--- Task objective ---
Please return every line below that contains the string "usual".
┄┄┄┄┄┄┄┄┄┄┄┄┄┄┄┄┄┄┄┄
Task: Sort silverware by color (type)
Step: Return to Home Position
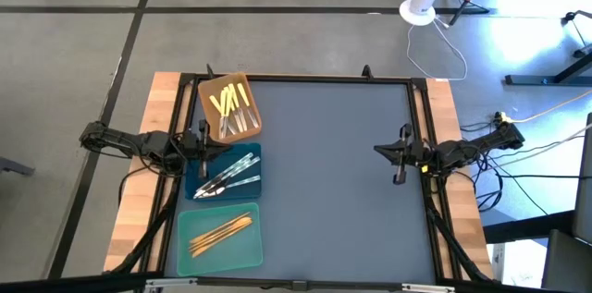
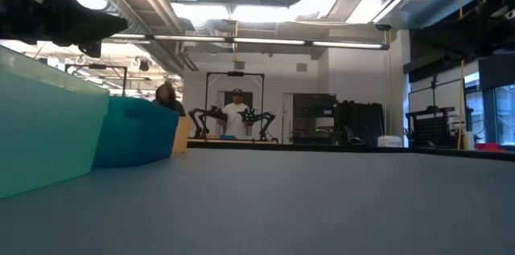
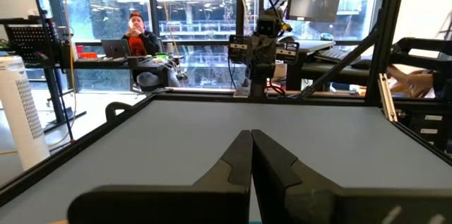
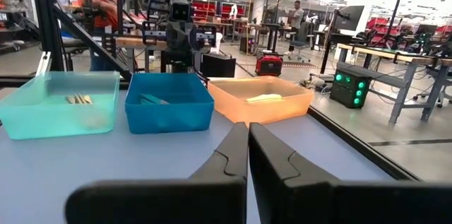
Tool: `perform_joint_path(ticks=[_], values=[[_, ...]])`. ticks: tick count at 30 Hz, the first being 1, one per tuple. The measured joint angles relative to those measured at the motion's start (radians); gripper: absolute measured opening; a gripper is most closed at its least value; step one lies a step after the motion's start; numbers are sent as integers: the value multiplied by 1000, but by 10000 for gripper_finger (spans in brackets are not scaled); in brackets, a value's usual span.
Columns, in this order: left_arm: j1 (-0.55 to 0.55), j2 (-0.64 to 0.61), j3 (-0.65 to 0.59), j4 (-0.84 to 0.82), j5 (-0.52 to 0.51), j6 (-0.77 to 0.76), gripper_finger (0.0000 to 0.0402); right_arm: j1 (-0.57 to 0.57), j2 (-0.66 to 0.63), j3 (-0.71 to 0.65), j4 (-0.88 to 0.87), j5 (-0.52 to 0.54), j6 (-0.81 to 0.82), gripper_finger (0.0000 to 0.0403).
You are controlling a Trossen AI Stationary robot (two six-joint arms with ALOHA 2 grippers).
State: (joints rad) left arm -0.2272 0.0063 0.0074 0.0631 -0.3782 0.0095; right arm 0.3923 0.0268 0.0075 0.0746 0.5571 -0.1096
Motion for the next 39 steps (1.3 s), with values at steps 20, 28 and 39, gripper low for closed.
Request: perform_joint_path(ticks=[20,28,39], values=[[0,0,0,0,0,0,0,0,26,0,0,0,0,5],[0,0,0,0,0,0,0,0,26,0,0,0,0,5],[0,0,1,0,0,0,0,0,26,0,0,0,0,5]])
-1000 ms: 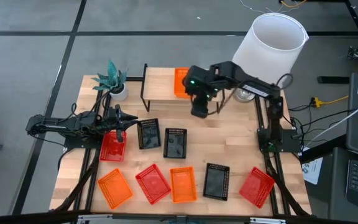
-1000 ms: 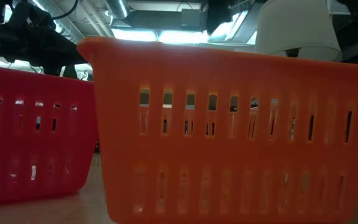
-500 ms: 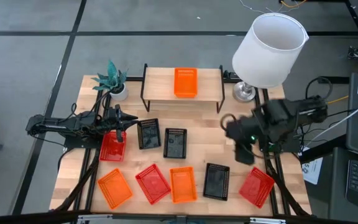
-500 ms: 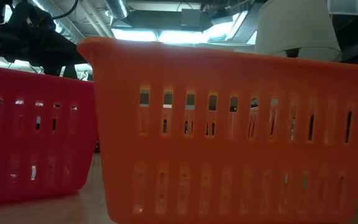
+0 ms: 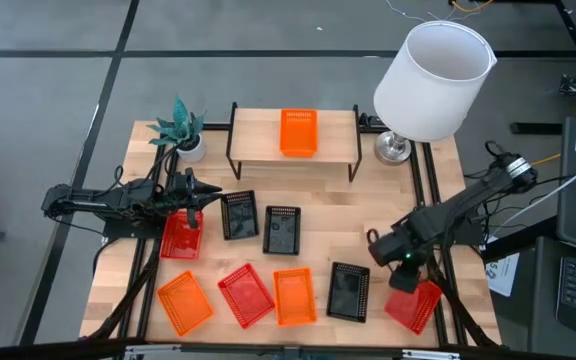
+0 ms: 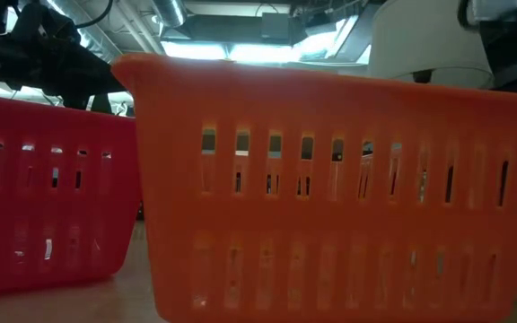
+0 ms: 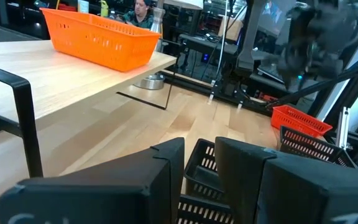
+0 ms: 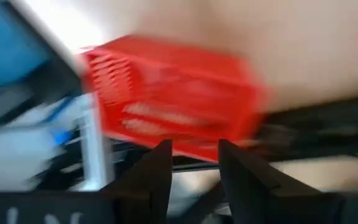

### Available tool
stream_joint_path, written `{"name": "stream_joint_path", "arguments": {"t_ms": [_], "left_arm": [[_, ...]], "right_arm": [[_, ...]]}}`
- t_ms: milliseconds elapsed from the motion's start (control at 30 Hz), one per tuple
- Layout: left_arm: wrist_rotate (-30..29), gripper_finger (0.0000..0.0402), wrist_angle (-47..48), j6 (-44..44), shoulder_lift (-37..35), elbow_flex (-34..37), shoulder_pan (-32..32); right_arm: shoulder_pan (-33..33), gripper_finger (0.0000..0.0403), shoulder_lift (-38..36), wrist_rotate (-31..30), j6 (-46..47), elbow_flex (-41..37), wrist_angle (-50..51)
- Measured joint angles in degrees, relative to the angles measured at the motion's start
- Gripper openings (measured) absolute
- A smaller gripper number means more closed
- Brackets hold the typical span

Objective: Stack baskets on shelf by color
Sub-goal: Put the bottom right red bin on the shelf

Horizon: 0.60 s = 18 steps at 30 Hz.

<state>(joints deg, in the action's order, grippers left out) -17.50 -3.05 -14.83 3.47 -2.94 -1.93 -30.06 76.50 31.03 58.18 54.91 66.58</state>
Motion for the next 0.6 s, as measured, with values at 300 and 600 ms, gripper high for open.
{"name": "stream_joint_path", "arguments": {"t_ms": [300, 600], "left_arm": [[0.0, 0.0082, 0.0, 0.0, 0.0, 0.0, 0.0], [0.0, 0.0082, 0.0, 0.0, 0.0, 0.0, 0.0]], "right_arm": [[-3.8, 0.0129, 1.0, 15.9, 14.5, -16.8, -27.6], [-1.0, 0.0129, 1.0, 10.7, 16.4, -24.2, -32.1]]}}
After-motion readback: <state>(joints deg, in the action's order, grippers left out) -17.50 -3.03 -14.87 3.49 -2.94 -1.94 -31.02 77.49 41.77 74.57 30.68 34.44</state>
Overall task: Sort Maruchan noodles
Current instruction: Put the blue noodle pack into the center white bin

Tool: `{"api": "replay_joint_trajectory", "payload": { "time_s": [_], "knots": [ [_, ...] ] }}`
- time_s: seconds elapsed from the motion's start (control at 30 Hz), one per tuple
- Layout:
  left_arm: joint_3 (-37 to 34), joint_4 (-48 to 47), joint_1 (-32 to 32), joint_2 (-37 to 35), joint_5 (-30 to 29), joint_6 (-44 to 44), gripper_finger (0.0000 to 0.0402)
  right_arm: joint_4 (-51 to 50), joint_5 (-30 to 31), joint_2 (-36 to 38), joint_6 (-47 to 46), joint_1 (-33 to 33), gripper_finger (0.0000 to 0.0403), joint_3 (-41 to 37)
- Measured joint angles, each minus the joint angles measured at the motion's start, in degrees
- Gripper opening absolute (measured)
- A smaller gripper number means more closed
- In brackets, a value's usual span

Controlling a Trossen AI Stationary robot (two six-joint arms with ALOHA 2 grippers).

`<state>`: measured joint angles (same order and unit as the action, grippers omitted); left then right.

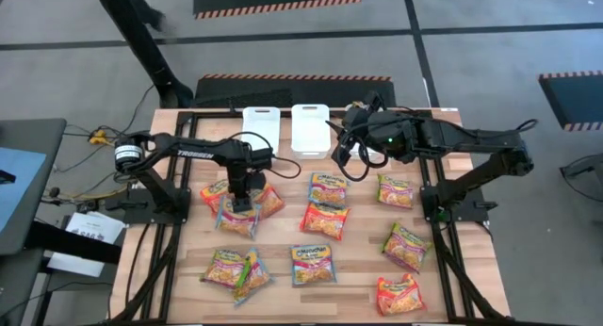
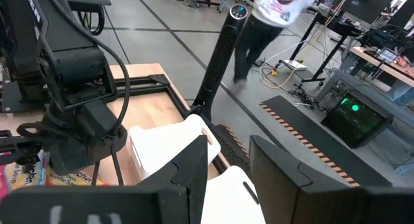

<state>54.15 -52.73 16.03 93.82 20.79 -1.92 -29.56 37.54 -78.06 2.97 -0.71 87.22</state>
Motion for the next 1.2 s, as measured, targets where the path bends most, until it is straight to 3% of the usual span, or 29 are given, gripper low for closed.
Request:
{"api": "replay_joint_trajectory", "payload": {
  "time_s": [0.33, 0.67, 0.93, 1.2],
  "knots": [
    [-1.0, -0.2, 0.0, 0.0, 1.4, -0.4, 0.0163, 0.0, 0.0, 0.0, -0.1, 0.1, 0.0139, 0.0],
    [-1.0, -0.3, 0.0, 0.0, 4.5, -2.6, 0.001, 0.0, 0.0, 0.0, -0.1, 0.1, 0.0139, 0.0],
    [-1.0, -0.2, 0.0, -0.6, 10.1, -3.9, 0.0001, 0.1, 0.0, 0.0, -0.1, 0.1, 0.0139, 0.0],
    [1.6, -0.6, 0.0, -3.6, 10.4, -3.9, 0.0, 3.0, -0.1, 0.0, 0.0, 0.1, 0.0139, 0.0]
  ]
}}
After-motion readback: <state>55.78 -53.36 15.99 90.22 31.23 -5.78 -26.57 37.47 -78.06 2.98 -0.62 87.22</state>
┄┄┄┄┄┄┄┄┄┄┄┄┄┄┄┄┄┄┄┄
--- Written answer ---
Tool: `perform_joint_path(ticks=[_], values=[[_, ...]])`. ticks: tick count at 30 Hz, the first being 1, one per tuple. The measured joint angles relative to those measured at the motion's start (radians); gripper: absolute measured opening; a gripper is most closed at its least value; step one lies a step after the motion's start; numbers are sent as integers: the value multiplied by 1000, but by 10000 for gripper_finger (spans in brackets are not scaled); in brackets, a value's usual span.
- In brackets, a value's usual span
Motion for the next 1.2 s, as measured, targets where the path bends most, until it is straight to 3% of the usual span, or 29 are given, gripper low for closed.

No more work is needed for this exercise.